- INSTRUCTIONS TO FOLLOW -
Your answer must consist of every line from the data below that includes the word "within".

── DATA TO PROCESS ──

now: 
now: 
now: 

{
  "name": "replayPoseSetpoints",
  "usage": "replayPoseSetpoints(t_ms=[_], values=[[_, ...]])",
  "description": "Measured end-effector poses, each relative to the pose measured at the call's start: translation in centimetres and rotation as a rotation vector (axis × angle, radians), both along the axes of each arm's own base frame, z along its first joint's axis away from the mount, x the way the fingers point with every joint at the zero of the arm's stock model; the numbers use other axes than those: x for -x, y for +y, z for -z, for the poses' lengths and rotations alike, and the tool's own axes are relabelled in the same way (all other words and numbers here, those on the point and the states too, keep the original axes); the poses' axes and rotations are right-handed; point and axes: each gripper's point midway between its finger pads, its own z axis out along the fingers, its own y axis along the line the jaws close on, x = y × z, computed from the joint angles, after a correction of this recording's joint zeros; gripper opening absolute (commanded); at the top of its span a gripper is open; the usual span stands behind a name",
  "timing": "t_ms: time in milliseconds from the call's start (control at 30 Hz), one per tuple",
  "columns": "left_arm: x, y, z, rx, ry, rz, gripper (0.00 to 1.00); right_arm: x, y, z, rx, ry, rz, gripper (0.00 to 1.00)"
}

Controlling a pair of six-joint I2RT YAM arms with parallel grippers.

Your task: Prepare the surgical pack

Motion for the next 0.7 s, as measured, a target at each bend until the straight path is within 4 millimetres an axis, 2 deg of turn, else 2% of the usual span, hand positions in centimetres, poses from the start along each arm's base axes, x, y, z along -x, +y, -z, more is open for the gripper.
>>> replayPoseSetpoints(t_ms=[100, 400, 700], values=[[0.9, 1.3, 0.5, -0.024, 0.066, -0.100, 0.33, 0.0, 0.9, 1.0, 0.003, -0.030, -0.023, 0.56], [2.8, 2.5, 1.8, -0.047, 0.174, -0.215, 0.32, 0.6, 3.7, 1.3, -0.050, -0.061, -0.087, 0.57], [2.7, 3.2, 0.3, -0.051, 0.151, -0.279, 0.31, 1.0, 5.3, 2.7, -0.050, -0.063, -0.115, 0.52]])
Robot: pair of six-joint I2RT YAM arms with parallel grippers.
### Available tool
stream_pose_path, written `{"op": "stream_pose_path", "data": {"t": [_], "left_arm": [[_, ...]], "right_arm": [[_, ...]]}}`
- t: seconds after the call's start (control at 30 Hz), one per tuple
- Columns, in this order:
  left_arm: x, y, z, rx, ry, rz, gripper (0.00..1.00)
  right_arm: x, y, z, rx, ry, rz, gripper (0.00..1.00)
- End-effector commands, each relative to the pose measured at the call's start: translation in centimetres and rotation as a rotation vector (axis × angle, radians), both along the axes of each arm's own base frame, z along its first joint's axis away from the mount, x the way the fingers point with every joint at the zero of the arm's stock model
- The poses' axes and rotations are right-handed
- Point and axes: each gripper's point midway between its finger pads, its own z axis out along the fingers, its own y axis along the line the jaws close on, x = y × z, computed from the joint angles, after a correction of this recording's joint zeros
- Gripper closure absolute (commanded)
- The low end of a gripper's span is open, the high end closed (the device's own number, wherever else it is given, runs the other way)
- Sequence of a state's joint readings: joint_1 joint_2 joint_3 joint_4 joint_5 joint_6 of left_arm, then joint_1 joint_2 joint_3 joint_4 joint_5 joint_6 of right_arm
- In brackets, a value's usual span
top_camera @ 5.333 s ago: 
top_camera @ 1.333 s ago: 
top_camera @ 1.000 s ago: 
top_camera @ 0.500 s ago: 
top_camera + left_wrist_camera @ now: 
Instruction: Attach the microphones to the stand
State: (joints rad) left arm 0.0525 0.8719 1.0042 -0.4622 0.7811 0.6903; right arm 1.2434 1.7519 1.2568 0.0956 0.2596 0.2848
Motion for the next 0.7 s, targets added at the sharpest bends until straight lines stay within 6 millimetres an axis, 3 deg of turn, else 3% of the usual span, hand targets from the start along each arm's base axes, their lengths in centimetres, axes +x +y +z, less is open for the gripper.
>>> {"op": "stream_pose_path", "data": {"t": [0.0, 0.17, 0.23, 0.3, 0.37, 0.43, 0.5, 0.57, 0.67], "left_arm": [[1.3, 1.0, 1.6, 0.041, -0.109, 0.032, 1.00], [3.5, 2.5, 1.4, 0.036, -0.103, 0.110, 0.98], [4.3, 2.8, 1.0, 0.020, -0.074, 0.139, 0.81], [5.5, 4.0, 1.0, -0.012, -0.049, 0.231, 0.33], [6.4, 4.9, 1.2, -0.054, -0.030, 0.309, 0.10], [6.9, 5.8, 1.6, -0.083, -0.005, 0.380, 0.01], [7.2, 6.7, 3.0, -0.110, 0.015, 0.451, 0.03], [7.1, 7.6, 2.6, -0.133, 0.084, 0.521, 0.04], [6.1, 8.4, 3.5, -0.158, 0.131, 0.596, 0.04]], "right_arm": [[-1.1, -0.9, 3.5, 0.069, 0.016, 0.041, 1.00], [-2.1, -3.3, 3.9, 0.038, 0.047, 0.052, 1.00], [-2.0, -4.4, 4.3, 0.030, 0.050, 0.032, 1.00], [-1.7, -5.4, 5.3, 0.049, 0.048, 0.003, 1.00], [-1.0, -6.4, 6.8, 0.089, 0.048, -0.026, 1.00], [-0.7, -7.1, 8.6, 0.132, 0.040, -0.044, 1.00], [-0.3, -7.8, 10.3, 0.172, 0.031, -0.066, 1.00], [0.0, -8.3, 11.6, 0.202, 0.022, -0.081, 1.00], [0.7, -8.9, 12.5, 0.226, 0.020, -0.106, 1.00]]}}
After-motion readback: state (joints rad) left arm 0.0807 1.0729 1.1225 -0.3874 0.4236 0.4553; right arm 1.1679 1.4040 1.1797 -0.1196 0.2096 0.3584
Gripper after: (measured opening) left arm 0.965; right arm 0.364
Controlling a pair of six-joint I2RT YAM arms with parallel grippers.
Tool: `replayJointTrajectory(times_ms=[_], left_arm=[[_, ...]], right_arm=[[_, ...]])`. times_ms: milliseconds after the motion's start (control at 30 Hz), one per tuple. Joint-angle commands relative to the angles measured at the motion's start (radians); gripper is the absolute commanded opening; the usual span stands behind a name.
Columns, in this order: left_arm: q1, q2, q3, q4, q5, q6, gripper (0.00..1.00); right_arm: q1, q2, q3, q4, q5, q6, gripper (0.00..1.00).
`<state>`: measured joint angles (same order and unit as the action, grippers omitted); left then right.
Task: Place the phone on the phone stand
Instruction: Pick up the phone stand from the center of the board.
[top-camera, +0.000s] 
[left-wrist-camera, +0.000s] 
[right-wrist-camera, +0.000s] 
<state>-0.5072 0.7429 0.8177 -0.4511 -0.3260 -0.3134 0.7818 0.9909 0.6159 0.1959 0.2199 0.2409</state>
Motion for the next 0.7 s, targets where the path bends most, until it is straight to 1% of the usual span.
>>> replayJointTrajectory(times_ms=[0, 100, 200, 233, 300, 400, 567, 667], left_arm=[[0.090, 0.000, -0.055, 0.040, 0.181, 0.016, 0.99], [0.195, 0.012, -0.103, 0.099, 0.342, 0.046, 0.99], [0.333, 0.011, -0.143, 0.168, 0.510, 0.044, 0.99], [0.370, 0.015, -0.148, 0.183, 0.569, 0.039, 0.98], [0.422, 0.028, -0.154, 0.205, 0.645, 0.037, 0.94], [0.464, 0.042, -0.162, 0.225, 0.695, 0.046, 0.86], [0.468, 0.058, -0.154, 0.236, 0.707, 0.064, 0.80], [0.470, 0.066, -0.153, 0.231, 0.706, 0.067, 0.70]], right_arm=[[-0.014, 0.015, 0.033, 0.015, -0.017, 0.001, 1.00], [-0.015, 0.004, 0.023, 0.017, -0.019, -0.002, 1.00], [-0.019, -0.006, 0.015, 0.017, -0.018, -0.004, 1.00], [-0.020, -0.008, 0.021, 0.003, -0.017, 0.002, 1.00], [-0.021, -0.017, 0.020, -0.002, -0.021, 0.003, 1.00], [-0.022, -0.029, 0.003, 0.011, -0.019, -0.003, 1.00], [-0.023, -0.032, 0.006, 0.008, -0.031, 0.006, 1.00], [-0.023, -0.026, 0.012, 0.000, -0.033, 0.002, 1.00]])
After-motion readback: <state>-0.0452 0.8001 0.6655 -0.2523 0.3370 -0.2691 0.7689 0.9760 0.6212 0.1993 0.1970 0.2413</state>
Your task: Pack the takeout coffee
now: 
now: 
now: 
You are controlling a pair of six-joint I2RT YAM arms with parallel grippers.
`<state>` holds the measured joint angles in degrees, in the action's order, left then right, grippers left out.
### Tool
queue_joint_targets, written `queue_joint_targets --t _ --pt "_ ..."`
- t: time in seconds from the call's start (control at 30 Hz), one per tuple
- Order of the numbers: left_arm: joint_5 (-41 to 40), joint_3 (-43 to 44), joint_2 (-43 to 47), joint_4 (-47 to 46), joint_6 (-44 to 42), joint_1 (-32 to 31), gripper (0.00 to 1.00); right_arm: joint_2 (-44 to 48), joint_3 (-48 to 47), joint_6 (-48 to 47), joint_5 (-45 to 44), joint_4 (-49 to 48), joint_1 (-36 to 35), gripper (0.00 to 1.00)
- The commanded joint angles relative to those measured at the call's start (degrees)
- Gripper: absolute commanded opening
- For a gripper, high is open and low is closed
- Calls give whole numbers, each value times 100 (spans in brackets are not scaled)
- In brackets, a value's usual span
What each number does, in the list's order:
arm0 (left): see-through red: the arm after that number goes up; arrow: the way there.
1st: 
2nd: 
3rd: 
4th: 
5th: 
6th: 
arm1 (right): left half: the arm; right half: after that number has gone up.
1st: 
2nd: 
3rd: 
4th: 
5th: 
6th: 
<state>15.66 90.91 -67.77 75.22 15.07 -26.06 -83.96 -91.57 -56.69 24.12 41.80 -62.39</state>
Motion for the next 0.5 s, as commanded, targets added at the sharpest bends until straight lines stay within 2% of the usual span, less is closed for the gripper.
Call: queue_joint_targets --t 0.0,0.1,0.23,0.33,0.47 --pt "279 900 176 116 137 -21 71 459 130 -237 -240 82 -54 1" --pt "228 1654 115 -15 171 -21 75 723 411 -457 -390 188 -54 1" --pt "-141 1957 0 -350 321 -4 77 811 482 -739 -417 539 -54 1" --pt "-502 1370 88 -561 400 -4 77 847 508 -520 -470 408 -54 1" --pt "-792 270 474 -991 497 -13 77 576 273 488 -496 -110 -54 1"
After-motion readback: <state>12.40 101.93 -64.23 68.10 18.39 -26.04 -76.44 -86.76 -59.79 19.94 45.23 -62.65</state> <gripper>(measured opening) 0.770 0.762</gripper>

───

- FINAL ANSWER -
Motion for the next 0.7 s, as measured, a target at each bend until the straight path is within 4 millimetres an axis, 2 deg of turn, else 2% of the usual span, hand positions in centimetres, poses from the start along each arm's base axes, x, y, z along -x, +y, -z, more is open for the gripper.
Motion for the next 0.7 s, targets added at the sharpest bends until straight lines stay within 6 millimetres an axis, 3 deg of turn, else 3% of the usual span, hand targets from the start along each arm's base axes, their lengths in centimetres, axes +x +y +z, less is open for the gripper.
Motion for the next 0.5 s, as commanded, targets added at the sharpest bends until straight lines stay within 2% of the usual span, less is closed for the gripper.

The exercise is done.